- [Activity] Only the lines holding the string "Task" are needed; copy each of them from the data.

Data excerpts
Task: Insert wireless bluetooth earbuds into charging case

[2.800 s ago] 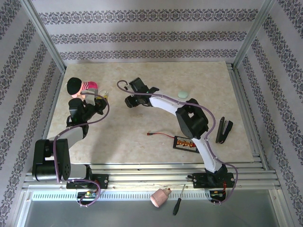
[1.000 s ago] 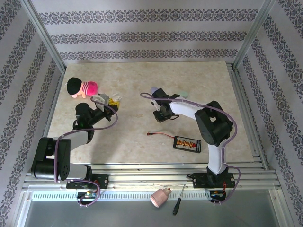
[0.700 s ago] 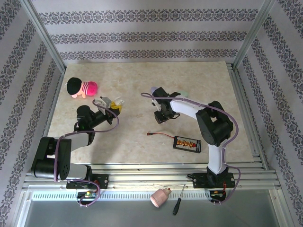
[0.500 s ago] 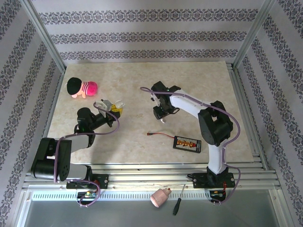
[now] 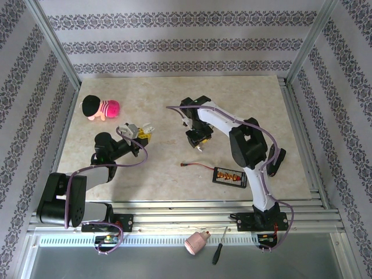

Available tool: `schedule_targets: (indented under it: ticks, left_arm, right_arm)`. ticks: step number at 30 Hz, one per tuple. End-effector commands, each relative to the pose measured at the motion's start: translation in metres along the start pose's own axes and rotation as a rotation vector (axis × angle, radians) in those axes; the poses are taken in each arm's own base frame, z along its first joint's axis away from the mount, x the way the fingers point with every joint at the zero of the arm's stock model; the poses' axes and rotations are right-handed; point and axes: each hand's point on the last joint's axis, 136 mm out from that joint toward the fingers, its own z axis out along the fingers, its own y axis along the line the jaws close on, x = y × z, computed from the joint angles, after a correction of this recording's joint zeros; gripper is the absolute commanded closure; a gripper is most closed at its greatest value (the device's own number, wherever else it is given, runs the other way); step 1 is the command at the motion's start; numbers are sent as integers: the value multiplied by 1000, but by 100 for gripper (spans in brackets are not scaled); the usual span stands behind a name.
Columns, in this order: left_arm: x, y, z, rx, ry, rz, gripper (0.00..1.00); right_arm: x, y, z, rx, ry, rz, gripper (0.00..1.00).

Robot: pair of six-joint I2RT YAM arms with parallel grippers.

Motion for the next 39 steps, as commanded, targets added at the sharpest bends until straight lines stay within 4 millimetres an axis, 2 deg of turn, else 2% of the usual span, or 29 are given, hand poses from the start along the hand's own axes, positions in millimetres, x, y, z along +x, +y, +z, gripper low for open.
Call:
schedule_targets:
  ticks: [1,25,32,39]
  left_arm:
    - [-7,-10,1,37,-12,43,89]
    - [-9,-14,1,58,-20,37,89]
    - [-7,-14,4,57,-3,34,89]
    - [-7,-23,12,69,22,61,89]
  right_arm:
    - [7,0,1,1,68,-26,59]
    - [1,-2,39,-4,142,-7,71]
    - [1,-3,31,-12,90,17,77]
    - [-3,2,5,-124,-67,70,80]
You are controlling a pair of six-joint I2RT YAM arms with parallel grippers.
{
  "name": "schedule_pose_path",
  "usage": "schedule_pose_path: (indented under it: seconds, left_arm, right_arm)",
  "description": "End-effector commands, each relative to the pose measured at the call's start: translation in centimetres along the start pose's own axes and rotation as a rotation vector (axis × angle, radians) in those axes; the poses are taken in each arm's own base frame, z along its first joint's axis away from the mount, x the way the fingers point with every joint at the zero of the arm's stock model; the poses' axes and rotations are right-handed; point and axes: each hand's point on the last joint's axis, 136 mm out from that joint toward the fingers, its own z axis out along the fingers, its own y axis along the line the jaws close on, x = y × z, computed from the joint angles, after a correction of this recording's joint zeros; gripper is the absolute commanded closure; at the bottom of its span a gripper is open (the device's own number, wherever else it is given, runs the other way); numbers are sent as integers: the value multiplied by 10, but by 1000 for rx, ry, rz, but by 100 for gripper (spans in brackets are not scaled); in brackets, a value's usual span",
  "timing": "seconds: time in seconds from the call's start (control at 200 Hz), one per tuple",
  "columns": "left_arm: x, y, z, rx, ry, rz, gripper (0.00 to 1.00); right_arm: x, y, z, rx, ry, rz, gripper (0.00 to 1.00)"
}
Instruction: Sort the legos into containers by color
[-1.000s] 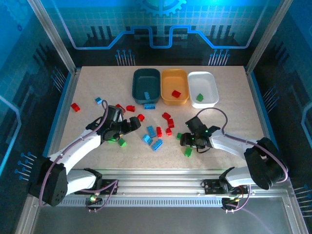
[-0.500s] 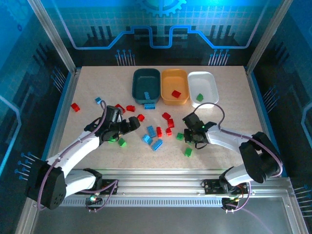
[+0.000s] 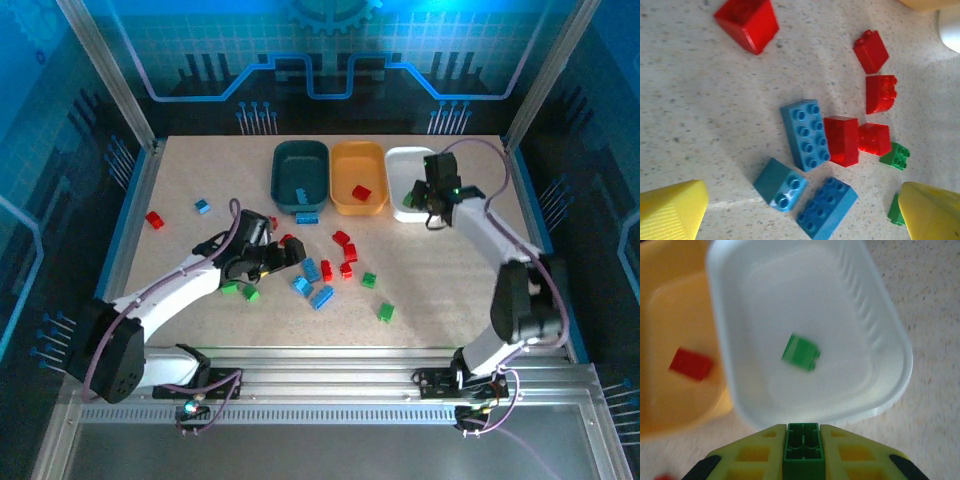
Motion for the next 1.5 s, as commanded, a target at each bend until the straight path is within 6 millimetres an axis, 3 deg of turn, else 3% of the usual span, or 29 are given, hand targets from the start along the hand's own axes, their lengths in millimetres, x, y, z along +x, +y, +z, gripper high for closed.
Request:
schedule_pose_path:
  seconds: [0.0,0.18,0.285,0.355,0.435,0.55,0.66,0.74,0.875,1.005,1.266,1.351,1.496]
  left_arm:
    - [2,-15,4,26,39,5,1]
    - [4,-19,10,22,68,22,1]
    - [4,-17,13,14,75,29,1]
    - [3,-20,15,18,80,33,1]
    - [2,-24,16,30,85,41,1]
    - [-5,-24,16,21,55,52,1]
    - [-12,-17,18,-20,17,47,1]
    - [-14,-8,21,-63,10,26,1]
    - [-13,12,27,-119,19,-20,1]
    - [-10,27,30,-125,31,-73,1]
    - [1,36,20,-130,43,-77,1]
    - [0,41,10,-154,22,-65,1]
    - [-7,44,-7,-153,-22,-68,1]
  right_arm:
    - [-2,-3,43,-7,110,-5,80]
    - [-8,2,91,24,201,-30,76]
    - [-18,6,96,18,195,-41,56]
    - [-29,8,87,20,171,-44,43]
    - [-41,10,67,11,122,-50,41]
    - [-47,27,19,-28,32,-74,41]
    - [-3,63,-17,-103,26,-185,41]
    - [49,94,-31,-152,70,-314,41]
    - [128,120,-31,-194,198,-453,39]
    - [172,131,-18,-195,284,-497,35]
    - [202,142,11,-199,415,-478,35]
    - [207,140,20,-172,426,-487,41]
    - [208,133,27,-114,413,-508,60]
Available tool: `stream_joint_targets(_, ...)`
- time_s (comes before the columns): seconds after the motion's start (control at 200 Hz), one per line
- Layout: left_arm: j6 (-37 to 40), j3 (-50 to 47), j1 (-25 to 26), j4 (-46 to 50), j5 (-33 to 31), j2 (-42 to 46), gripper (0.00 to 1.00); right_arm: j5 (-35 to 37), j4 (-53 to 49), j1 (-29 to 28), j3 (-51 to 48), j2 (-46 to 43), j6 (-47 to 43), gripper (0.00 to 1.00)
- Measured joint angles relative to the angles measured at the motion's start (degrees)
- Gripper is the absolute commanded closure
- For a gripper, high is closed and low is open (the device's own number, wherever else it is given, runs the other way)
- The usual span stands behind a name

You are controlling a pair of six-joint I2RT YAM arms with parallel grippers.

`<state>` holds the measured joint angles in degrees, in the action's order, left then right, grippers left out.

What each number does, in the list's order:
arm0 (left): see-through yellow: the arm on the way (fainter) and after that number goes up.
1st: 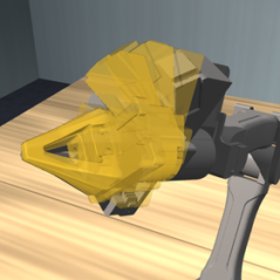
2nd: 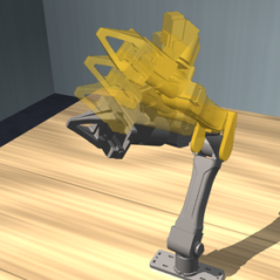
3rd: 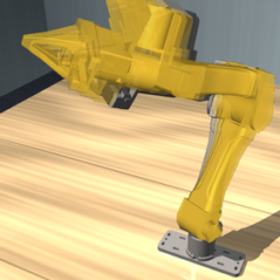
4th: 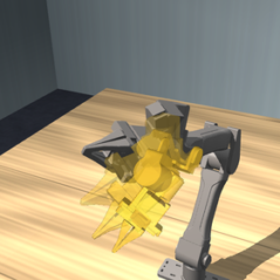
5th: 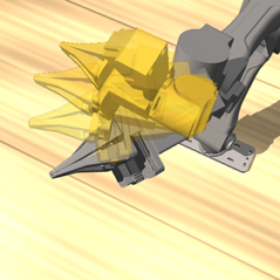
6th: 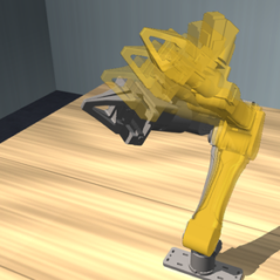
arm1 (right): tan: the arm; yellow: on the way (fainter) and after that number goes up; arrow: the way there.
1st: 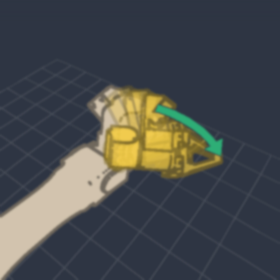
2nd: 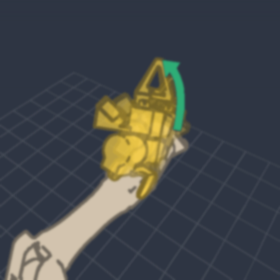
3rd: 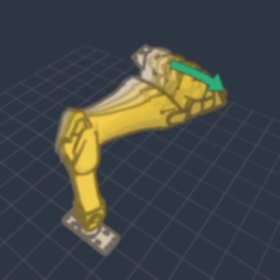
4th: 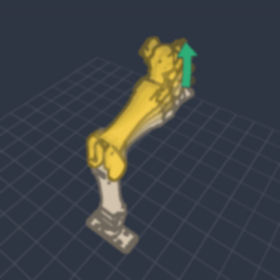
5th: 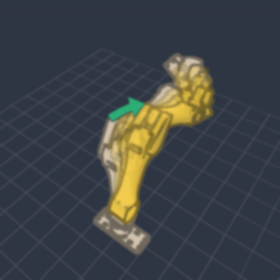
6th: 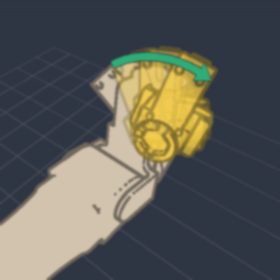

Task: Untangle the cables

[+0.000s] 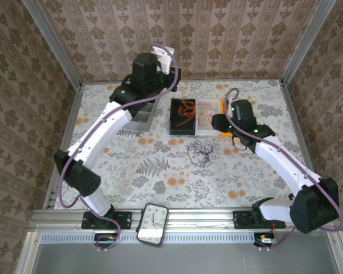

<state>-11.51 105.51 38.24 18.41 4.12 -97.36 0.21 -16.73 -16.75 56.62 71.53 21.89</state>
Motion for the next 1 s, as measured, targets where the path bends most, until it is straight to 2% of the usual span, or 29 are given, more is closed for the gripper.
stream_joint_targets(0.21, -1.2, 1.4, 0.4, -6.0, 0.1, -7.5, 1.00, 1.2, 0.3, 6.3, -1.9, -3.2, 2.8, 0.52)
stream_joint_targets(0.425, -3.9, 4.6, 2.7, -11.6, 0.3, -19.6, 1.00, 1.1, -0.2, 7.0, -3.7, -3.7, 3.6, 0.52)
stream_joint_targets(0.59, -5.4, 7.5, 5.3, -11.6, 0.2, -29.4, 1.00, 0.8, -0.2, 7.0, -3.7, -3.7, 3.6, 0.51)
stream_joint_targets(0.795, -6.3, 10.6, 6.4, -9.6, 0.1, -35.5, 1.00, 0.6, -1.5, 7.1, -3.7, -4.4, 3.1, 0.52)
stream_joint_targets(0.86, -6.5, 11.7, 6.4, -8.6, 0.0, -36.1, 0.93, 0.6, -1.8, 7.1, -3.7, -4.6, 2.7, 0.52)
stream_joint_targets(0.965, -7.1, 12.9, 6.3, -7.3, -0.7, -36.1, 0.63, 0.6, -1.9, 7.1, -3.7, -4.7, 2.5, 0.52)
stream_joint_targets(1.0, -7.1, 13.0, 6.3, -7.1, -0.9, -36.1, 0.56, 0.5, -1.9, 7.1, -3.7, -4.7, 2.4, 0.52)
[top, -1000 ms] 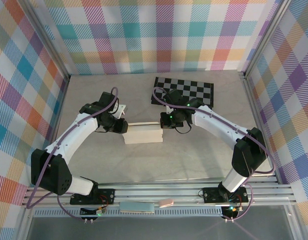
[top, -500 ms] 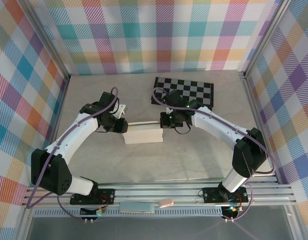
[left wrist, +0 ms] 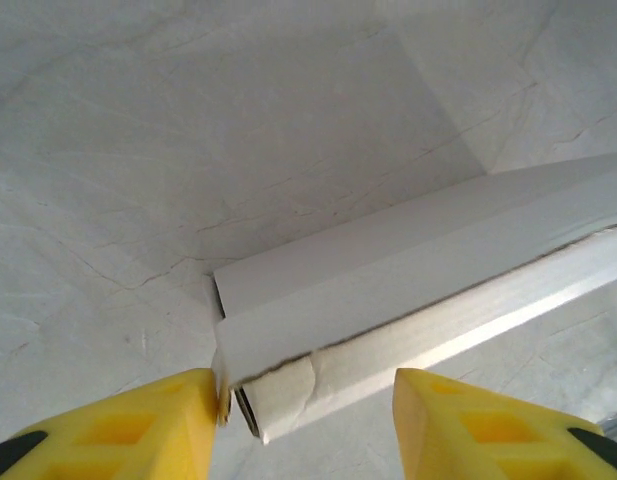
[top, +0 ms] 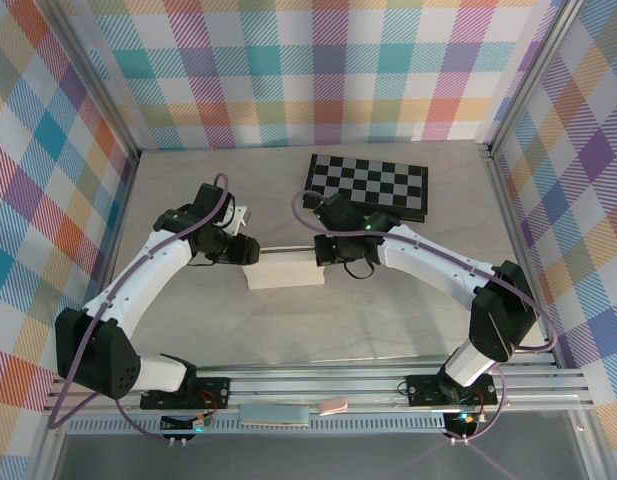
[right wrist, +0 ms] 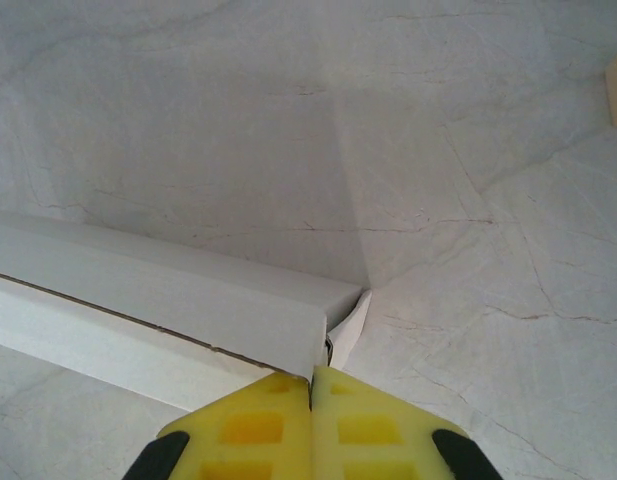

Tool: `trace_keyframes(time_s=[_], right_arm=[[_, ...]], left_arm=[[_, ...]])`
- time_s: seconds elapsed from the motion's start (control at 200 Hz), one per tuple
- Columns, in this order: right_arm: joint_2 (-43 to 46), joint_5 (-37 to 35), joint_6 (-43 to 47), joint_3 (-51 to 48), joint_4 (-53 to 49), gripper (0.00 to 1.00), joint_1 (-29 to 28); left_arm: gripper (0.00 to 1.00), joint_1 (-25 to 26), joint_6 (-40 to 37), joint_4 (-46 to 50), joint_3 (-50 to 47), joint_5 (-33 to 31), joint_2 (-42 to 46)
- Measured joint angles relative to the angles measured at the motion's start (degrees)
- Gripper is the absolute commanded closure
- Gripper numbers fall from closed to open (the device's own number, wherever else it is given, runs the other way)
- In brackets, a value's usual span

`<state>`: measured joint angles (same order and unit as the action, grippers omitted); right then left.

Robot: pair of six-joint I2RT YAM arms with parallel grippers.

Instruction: Fold the paper box

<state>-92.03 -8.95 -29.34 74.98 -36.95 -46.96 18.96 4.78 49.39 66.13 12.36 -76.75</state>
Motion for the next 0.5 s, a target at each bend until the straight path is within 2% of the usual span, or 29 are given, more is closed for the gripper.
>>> trace_keyframes(time_s=[0.24, 0.5], right_arm=[[0.02, -0.7, 0.02, -0.07, 0.09, 1.0, -0.31], [0.02, -0.74, 0.0, -0.07, 0.09, 1.0, -0.33]], left_arm=[[0.53, -1.18, 0.15, 0.94, 0.13, -0.46, 2.71], [0.63, -1.18, -1.57, 3.04, 0.48, -1.51, 1.14]])
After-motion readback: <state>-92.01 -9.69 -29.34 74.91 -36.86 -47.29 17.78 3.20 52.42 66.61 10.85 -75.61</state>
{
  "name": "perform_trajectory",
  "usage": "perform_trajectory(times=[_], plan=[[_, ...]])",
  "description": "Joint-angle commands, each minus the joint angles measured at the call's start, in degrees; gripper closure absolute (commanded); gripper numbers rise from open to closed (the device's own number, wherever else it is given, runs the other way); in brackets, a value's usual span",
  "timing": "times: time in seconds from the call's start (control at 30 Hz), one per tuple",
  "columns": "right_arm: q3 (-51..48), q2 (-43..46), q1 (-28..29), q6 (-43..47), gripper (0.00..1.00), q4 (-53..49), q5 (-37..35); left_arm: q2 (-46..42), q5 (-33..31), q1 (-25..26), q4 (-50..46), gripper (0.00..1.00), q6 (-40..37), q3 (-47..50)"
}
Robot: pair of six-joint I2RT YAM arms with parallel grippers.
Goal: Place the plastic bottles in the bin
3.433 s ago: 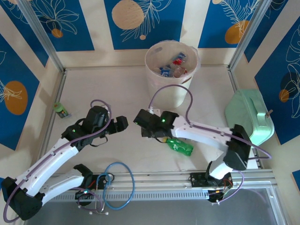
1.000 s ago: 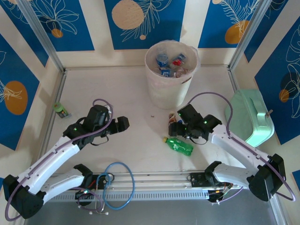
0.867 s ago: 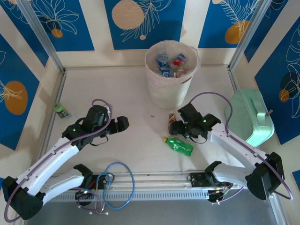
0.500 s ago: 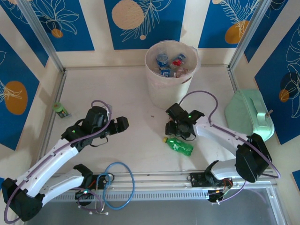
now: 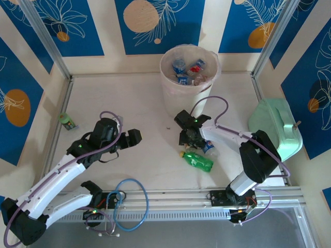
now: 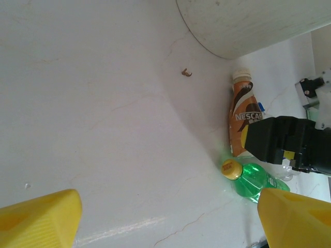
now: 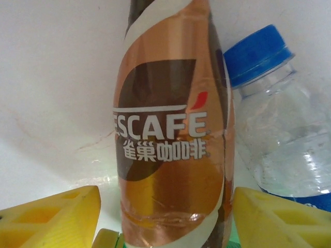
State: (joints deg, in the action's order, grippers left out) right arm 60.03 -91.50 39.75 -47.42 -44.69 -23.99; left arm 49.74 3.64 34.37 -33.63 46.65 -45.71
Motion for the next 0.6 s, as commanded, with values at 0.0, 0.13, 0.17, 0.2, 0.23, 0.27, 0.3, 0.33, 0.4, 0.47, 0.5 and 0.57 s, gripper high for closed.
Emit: perform_trajectory(times=[0.0,0.13,0.17,0.2,0.23,0.27,0.3,0.33,0.4,0.47,0.5,0.57], plan=[[2.4,-2.3,0.4,-0.5,0.29,-2.3,0.7,-0.8,0.8,-0.6,-0.4,0.12,-0.2,0.5],[3.7,-4.6,0.0,-0.1,0.29,-2.9,2.0,-0.7,0.7,-0.6,-0.4,0.12,-0.2,0.5],[3.9,-5.2,-0.1,-0.1,0.3,-3.0,2.1,-0.7,0.7,-0.6,-0.4,0.12,-0.3,0.5],[4.1,-5.5,-0.1,-0.1,0.3,-3.3,2.1,-0.7,0.7,-0.6,-0.4,0.12,-0.3,0.5],[4.3,-6.0,-0.2,-0.1,0.33,-3.3,2.2,-0.7,0.7,-0.6,-0.4,0.12,-0.3,0.5],[4.4,-6.3,-0.2,-0.2,0.35,-3.4,2.2,-0.8,0.7,-0.6,-0.5,0.12,-0.4,0.5],[4.6,-6.4,-0.2,-0.2,0.39,-3.6,2.2,-0.8,0.7,-0.6,-0.5,0.12,-0.3,0.5],[4.7,-6.5,-0.1,-0.2,0.41,-3.7,2.0,-0.9,0.6,-0.6,-0.6,0.12,-0.4,0.5],[4.8,-6.2,0.1,-0.4,0.45,-4.0,1.6,-1.0,0.4,-0.6,-0.8,0.12,-0.5,0.5],[4.8,-5.7,0.4,-0.5,0.47,-4.3,1.1,-1.1,0.3,-0.6,-0.9,0.12,-0.6,0.5],[4.8,-5.4,0.7,-0.5,0.48,-4.5,1.0,-1.1,0.2,-0.6,-0.9,0.12,-0.7,0.5],[4.9,-4.8,1.4,-0.8,0.49,-5.1,0.7,-1.1,0.2,-0.6,-1.0,0.12,-0.7,0.5]])
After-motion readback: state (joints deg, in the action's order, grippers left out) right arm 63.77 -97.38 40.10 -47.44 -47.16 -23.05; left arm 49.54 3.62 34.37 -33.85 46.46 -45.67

- [Your solution]
Task: Insert wireless bluetooth earbuds into charging case
Task: Untangle the cables

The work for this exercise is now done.